Temuan itu sesuai dengan analisis Profesor Edvin Aldrian dan rekannya yang dipublikasikan dalam situs Badan Meteorologi, Klimatologi, dan Geofisika (BMKG) awal Januari lalu. Kepala Penelitian dan Pengembangan BMKG itu memaparkan, di lokasi pesawat AirAsia hilang kontak, muncul awan kumulonimbus yang besar. Awan yang mengandung butiran es ini menggunung dari ketinggian 30-an ribu kaki hingga 48 ribu kaki (Baca: AirAsia QZ8501 Hadapi Gunung Butiran Es)
Dari data citra satelit diperkirakan suhu udara di puncak awan itu -80 sampai -85 derajat Celsius. “Ini berarti terdapat butir-butiran es di dalamnya,” tulis Edvin Adrian dalam paparan sepanjang 14 halaman itu. Ia juga mengambarkan ada beberapa puncak awan yang menghadang jalur AirAsia QZ8501 yang terbang dari Surabaya menuju Singapura itu. (Baca: Jika AirAsia QZ8501 Terobos Awan Kulumonimbus)
Pesawat AirAsia terbang pada ketinggian 32 ribu kaki dan sempat minta izin untuk naik ke 38 ribu kaki sebelum hilang kontak. Pesawat ini juga sempat beberapa kali bergeser ke kiri seperti terlihat pada radar. Menurut Edvin, perubahan itu mungkin karena menghadapi cuaca buruk tersebut.
Di luar soal awan, ada 17 poin dalam kecelakaan AirAsia QZ8501 yang disampaikan Ketua Tim Investigasi Mardjono Siswosuwarno di kantor KNKT.
1. Pesawat dalam kondisi layak terbang dan dioperasikan dalam batas-batas berat dan keseimbangan.
2. Semua awak pesawat punya lisensi yang masih berlaku dan punya medical sertificate yang masih berlaku.
3. Second in command/kopilot-lah yang menerbangkan pesawat itu. Sedangkan kapten pilot sebagai pilot monitoring.
4. Pesawat tersebut menjelajah di ketinggian 32 ribu kaki. Pada pukul 23.11 GMT (06.11 WIB), terjadi kontak awal dengan ATC Jakarta. Pilot menginformasikan bahwa pesawat itu sedang berbelok ke kiri dari jalur M-635.
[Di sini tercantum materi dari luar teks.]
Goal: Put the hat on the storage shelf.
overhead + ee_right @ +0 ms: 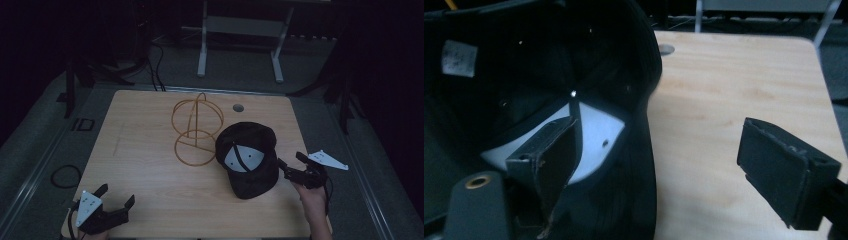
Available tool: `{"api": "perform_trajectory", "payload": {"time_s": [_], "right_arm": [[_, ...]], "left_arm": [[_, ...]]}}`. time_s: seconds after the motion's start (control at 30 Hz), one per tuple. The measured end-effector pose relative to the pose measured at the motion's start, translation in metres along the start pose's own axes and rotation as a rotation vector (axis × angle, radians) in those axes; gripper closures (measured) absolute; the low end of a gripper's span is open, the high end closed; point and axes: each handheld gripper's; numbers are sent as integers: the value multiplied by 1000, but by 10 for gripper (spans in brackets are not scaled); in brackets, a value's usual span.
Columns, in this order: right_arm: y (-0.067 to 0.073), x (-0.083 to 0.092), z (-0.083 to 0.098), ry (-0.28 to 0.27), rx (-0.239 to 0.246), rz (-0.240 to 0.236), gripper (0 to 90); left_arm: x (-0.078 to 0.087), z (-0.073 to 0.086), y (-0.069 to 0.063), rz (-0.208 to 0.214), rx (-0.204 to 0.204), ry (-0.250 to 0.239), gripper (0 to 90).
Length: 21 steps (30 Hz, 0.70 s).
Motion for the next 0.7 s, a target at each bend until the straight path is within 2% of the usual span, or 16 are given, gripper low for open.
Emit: {"api": "perform_trajectory", "payload": {"time_s": [0.1,0.13,0.17,0.27,0.3,0.4,0.43,0.5,0.53,0.6,0.7], "right_arm": [[0,-10,-7,14,13,-4,195],[0,-21,-12,30,24,-28,211],[1,-26,-14,36,41,-15,232],[-1,-41,-20,47,50,-28,318],[-1,-41,-20,47,50,-28,318],[-2,-58,-28,76,80,-32,362],[-2,-63,-30,84,89,-18,391],[-2,-66,-32,92,98,-21,420],[-4,-73,-35,104,96,-40,450],[-3,-79,-38,121,118,-46,459],[-3,-84,-39,142,121,-61,471]], "left_arm": [[0,0,-1,-3,-8,-3,27],[0,0,-1,2,-13,-5,28],[1,-1,-2,9,-17,-10,28],[2,-1,-4,20,-27,-9,27],[2,-1,-4,20,-27,-9,28],[2,-2,-6,26,-29,-13,28],[2,-2,-6,21,-29,-15,28],[2,-2,-6,26,-28,-15,28],[2,-2,-6,27,-26,-15,27],[2,-2,-5,32,-23,-13,28],[2,-2,-5,34,-23,-12,28]]}}
Point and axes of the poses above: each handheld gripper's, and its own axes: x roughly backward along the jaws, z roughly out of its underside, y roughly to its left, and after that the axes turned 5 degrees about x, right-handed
5. Terdeteksi radar Jakarta saat belok pukul 23.12 GMT (06.12 WIB), pilot minta kemungkinan flight level lebih tinggi ke 38 ribu kaki.
6. ATC Jakarta katakan standby. Tunggu dulu.
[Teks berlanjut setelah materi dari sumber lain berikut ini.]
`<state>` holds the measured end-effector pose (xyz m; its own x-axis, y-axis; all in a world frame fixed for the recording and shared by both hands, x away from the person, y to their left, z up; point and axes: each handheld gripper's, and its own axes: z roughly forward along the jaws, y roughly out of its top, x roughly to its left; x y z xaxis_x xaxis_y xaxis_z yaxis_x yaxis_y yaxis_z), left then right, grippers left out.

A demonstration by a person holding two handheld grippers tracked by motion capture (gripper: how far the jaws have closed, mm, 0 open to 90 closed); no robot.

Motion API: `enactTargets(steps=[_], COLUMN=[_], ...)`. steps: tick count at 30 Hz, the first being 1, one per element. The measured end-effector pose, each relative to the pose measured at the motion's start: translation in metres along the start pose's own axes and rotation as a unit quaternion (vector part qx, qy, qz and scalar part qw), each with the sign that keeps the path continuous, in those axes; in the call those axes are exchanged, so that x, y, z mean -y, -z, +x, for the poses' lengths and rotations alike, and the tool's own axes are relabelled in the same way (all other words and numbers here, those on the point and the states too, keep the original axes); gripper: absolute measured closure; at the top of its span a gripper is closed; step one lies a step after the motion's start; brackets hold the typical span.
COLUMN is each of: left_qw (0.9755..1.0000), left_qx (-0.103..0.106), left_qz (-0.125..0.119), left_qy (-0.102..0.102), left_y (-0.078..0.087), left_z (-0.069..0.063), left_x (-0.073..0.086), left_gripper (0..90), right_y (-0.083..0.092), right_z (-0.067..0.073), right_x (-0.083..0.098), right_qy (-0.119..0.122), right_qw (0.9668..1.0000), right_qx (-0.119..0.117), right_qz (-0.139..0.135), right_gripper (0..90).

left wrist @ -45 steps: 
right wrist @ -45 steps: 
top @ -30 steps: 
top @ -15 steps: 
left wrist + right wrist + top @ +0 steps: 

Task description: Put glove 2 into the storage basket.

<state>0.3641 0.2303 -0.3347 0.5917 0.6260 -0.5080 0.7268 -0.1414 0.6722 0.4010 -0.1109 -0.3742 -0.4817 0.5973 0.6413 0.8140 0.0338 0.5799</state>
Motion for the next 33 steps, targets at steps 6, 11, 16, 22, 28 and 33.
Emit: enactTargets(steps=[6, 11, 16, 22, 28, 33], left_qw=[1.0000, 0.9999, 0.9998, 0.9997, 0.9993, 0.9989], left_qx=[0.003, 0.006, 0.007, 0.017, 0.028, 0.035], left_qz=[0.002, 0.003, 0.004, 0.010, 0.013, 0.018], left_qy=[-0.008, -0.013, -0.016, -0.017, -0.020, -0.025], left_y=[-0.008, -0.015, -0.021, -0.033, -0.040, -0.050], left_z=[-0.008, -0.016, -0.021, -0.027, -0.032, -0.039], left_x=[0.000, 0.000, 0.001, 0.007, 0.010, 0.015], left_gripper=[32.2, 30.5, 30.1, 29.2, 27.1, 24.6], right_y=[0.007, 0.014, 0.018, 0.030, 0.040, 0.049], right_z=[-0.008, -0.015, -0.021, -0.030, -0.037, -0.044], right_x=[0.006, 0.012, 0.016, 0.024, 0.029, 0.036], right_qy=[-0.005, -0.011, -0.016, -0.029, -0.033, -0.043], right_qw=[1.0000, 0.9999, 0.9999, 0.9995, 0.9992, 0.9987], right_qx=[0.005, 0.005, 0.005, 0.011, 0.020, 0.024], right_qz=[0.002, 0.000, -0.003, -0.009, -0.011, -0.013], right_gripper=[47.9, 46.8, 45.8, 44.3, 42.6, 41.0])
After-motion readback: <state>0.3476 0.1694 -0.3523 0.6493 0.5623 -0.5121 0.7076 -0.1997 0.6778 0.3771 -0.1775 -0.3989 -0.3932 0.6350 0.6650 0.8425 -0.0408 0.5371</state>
7. Pukul 23.16 GMT (06.16 WIB), ATC mengizinkan naik ke 34 ribu kaki.
8. Pada saat kejadian, tersedia informasi satelit cuaca yang menunjukkan ada formasi awan kumulonimbus (Cb) dengan puncak awan mencapai 44 ribu kaki.
9. Posisi terakhir pesawat ditunjukkan layar ATC Jakarta ada pada koordinat LS 03.34'48" BT 109. 41'50,47". Ketinggian pada 24 ribu kaki. Posisi telah bergeser belok kiri.
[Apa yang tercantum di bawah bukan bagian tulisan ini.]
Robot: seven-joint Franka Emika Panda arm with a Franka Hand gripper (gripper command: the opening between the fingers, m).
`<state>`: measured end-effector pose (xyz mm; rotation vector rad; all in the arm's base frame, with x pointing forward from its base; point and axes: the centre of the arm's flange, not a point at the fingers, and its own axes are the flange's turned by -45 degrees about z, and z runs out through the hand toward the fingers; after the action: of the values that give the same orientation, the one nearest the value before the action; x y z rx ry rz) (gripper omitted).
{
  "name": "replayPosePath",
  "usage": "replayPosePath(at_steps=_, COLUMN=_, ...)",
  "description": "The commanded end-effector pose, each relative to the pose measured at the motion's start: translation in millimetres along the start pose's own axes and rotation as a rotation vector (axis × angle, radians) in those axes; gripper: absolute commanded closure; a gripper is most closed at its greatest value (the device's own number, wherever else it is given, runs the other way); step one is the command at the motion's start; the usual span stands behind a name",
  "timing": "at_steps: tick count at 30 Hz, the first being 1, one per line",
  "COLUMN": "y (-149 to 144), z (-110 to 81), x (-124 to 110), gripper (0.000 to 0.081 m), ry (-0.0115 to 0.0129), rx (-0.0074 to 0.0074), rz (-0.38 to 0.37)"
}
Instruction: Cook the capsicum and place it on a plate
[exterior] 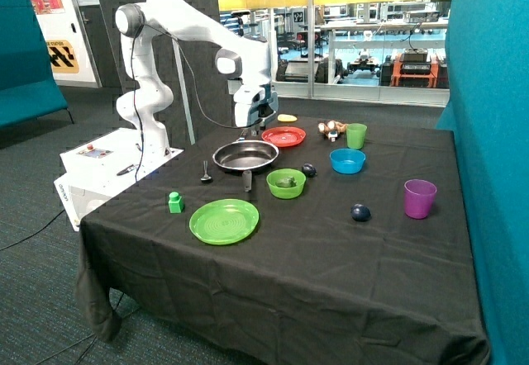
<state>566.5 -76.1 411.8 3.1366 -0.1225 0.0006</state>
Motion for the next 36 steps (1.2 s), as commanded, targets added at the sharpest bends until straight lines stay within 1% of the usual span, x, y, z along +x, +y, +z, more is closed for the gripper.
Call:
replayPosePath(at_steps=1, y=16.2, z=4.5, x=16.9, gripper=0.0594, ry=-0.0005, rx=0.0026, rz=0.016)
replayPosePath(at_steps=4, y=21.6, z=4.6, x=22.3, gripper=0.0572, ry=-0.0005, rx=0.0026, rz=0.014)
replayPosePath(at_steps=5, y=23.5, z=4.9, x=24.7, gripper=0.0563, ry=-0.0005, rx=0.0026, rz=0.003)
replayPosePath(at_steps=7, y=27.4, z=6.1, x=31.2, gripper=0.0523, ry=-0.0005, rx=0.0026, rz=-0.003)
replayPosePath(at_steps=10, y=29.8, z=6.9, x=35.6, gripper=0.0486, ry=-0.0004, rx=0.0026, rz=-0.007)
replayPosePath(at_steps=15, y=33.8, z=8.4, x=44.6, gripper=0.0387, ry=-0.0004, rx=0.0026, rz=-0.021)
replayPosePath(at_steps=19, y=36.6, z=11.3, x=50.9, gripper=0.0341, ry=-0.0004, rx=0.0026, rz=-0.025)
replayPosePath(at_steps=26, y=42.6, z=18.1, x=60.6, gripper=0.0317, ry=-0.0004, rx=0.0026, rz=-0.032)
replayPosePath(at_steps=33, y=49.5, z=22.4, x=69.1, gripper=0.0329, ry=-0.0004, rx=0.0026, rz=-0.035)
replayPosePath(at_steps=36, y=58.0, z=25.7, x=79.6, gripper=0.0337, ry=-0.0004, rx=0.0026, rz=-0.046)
10. 30 Desember, Basarnas menemukan jasad dan beberapa bagian pesawat yang terapung.
11. Tanggal 9 Januari, bagian cukup besar, yakni ekor, ditemukan.
12. 12 Januari, flight data recorder (FDR) atau bagian black box ditemukan. FDR tersebut dibawa ke Jakarta dan esok harinya sudah berhasil diunduh merekam 1.200 parameter dan 147 jam rekaman suara.
13. 13 Januari, cockpit voice recorder (CVR) ditemukan koordinat LS: 03.37'18,1" BT: 109.04. 42" 42,2". CVR ini merekam dua jam terakhir penerbangan AirAsia. Kondisi rekaman bagus.
14. Recorder itu dibaca dan diunduh di lab milik KNKT. Tahap persiapan, pelaksanaan, hingga unduh dilakukan dalam kurun waktu sebelas jam.
15. Data CVR dan FDR menunjukkan, sebelum kejadian, pesawat tersebut menjelajah dengan stabil pada ketinggian 32 ribu kaki.
16. Data rekaman FDR dan CVR berakhir pada pukul 23.20 UTC (Universal Time Coordinate/Greenwich Mean Time 06.20 WIB)
17. Hingga tanggal 27 Januari, 70 jenazah ditemukan.
18. Evakuasi dan pencarian diteruskan dan akan di-update perihal data-data, serta akan dicantumkan dalam laporan akhir.